TASK REQUIREMENTS: The records that follow must be transcribed in full, without any change.

RECORDS FOR THE EXERCISE:

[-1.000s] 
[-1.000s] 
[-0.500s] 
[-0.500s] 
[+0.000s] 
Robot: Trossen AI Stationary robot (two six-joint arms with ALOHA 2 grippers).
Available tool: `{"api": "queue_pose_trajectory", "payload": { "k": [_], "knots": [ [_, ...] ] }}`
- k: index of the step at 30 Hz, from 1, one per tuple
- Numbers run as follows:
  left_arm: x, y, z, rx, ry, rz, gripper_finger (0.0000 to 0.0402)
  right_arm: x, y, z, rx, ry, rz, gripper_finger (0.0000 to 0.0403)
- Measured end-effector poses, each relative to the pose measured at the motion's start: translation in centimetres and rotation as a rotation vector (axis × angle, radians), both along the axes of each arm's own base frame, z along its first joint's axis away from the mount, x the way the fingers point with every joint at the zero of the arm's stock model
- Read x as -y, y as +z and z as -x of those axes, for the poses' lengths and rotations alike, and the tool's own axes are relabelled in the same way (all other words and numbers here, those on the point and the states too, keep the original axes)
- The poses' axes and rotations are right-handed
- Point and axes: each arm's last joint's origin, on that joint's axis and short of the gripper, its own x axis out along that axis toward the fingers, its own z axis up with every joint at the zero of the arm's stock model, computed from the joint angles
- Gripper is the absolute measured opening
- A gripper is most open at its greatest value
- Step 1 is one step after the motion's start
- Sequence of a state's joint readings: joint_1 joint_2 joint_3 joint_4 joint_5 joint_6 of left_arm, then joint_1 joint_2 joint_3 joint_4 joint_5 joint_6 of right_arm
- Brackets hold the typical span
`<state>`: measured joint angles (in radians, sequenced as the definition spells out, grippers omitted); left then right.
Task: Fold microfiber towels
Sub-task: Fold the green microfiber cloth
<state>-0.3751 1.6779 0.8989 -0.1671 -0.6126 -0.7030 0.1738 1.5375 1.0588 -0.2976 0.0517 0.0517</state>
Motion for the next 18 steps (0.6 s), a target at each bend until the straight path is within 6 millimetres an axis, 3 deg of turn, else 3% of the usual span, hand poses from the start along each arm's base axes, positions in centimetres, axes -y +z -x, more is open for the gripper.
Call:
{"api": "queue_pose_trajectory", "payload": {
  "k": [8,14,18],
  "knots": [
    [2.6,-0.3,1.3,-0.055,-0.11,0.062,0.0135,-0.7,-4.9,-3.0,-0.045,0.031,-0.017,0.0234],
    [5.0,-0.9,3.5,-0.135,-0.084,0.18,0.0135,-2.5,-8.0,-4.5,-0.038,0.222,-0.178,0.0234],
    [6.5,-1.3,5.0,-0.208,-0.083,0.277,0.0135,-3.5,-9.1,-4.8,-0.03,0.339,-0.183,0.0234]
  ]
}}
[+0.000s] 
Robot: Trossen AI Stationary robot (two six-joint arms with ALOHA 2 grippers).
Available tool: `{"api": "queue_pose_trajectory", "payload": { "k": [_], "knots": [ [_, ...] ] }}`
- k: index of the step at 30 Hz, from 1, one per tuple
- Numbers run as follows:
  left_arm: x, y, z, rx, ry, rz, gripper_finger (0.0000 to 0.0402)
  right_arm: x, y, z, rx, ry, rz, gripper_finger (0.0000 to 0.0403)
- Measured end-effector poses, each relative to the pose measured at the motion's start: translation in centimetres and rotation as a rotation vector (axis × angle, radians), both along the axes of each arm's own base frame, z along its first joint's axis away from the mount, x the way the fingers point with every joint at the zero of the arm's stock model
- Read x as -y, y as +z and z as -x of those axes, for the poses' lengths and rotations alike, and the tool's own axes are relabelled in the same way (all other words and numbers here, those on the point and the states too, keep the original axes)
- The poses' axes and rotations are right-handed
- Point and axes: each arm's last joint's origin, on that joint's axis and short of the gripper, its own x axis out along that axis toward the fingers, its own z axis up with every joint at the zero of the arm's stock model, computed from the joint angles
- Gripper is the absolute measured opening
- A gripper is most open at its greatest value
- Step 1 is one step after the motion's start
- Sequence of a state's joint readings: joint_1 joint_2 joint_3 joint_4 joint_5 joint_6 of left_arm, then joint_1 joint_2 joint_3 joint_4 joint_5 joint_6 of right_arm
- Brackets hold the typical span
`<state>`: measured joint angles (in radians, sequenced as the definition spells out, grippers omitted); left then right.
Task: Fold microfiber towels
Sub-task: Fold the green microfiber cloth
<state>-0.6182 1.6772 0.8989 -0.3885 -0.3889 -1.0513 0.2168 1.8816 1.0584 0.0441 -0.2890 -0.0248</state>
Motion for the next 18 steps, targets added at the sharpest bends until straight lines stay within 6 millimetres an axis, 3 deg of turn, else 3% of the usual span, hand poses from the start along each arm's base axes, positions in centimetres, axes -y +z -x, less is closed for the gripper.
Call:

ANSWER FOR THIS EXERCISE:
[-1.000s] 
[-1.000s] 
[-0.500s] 
[-0.500s] 
[+0.000s] 
Robot: Trossen AI Stationary robot (two six-joint arms with ALOHA 2 grippers).
Available tool: `{"api": "queue_pose_trajectory", "payload": { "k": [_], "knots": [ [_, ...] ] }}`
- k: index of the step at 30 Hz, from 1, one per tuple
- Numbers run as follows:
  left_arm: x, y, z, rx, ry, rz, gripper_finger (0.0000 to 0.0402)
  right_arm: x, y, z, rx, ry, rz, gripper_finger (0.0000 to 0.0403)
- Measured end-effector poses, each relative to the pose measured at the motion's start: translation in centimetres and rotation as a rotation vector (axis × angle, radians), both along the axes of each arm's own base frame, z along its first joint's axis away from the mount, x the way the fingers point with every joint at the zero of the arm's stock model
- Read x as -y, y as +z and z as -x of those axes, for the poses' lengths and rotations alike, and the tool's own axes are relabelled in the same way (all other words and numbers here, those on the point and the states too, keep the original axes)
- The poses' axes and rotations are right-handed
- Point and axes: each arm's last joint's origin, on that joint's axis and short of the gripper, its own x axis out along that axis toward the fingers, its own z axis up with every joint at the zero of the arm's stock model, computed from the joint angles
- Gripper is the absolute measured opening
- A gripper is most open at its greatest value
- Step 1 is one step after the motion's start
- Sequence of a state's joint readings: joint_1 joint_2 joint_3 joint_4 joint_5 joint_6 of left_arm, then joint_1 joint_2 joint_3 joint_4 joint_5 joint_6 of right_arm
- Brackets hold the typical span
`<state>`: measured joint angles (in radians, sequenced as the definition spells out, grippers omitted); left then right.
Task: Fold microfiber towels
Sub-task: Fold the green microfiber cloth
<state>-0.3751 1.6779 0.8989 -0.1671 -0.6126 -0.7030 0.1738 1.5375 1.0588 -0.2976 0.0517 0.0517</state>
Motion for the next 18 steps (0.6 s), a target at each bend until the straight path is within 6 millimetres an axis, 3 deg of turn, else 3% of the usual span, hand poses from the start along each arm's base axes, positions in centimetres, axes -y +z -x, more is open for the gripper.
Call:
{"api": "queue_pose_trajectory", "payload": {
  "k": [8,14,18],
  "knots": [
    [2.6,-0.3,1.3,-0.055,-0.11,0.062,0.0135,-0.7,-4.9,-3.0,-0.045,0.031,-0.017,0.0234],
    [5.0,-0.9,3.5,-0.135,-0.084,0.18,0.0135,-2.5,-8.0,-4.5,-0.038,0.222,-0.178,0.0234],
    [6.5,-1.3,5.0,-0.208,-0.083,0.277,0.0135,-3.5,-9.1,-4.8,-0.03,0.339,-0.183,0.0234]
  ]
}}
[+0.000s] 
Robot: Trossen AI Stationary robot (two six-joint arms with ALOHA 2 grippers).
Available tool: `{"api": "queue_pose_trajectory", "payload": { "k": [_], "knots": [ [_, ...] ] }}`
- k: index of the step at 30 Hz, from 1, one per tuple
- Numbers run as follows:
  left_arm: x, y, z, rx, ry, rz, gripper_finger (0.0000 to 0.0402)
  right_arm: x, y, z, rx, ry, rz, gripper_finger (0.0000 to 0.0403)
- Measured end-effector poses, each relative to the pose measured at the motion's start: translation in centimetres and rotation as a rotation vector (axis × angle, radians), both along the axes of each arm's own base frame, z along its first joint's axis away from the mount, x the way the fingers point with every joint at the zero of the arm's stock model
- Read x as -y, y as +z and z as -x of those axes, for the poses' lengths and rotations alike, and the tool's own axes are relabelled in the same way (all other words and numbers here, those on the point and the states too, keep the original axes)
- The poses' axes and rotations are right-handed
- Point and axes: each arm's last joint's origin, on that joint's axis and short of the gripper, its own x axis out along that axis toward the fingers, its own z axis up with every joint at the zero of the arm's stock model, computed from the joint angles
- Gripper is the absolute measured opening
- A gripper is most open at its greatest value
- Step 1 is one step after the motion's start
- Sequence of a state's joint readings: joint_1 joint_2 joint_3 joint_4 joint_5 joint_6 of left_arm, then joint_1 joint_2 joint_3 joint_4 joint_5 joint_6 of right_arm
- Brackets hold the typical span
`<state>`: measured joint angles (in radians, sequenced as the definition spells out, grippers omitted); left then right.
Task: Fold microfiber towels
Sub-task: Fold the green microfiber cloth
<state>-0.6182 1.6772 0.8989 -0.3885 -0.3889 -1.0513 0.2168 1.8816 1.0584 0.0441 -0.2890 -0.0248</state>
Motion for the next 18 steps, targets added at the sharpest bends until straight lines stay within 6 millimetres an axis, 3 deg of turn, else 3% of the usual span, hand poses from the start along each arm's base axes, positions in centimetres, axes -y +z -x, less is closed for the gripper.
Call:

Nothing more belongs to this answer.